■ Task requirements ■
Copy each line below word for word and drop every image.

________________

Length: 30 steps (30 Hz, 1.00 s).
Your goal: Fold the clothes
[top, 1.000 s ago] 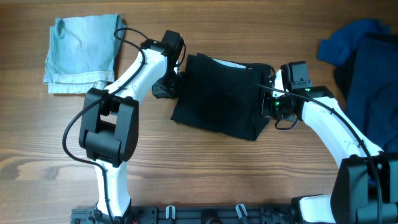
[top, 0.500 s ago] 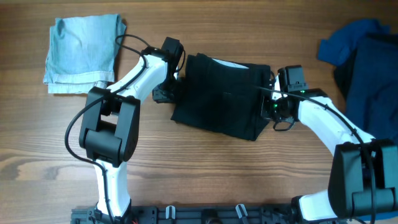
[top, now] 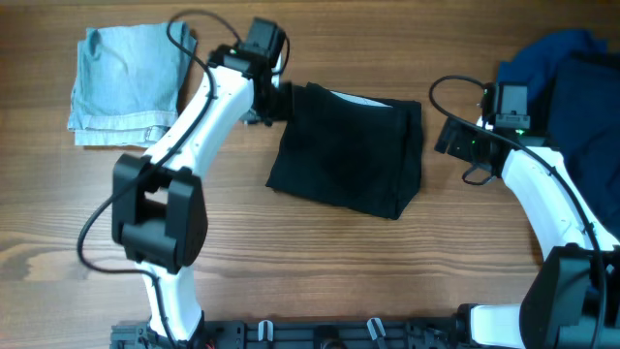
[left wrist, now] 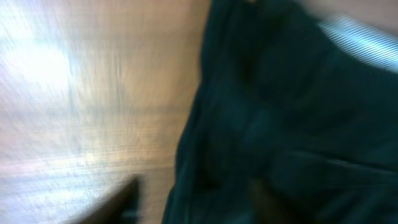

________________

■ Response below ■
Length: 30 steps (30 Hz, 1.00 s).
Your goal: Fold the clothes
[top, 1.000 s ago] 
[top, 0.500 s ago] 
[top, now] 
[left wrist, now] 

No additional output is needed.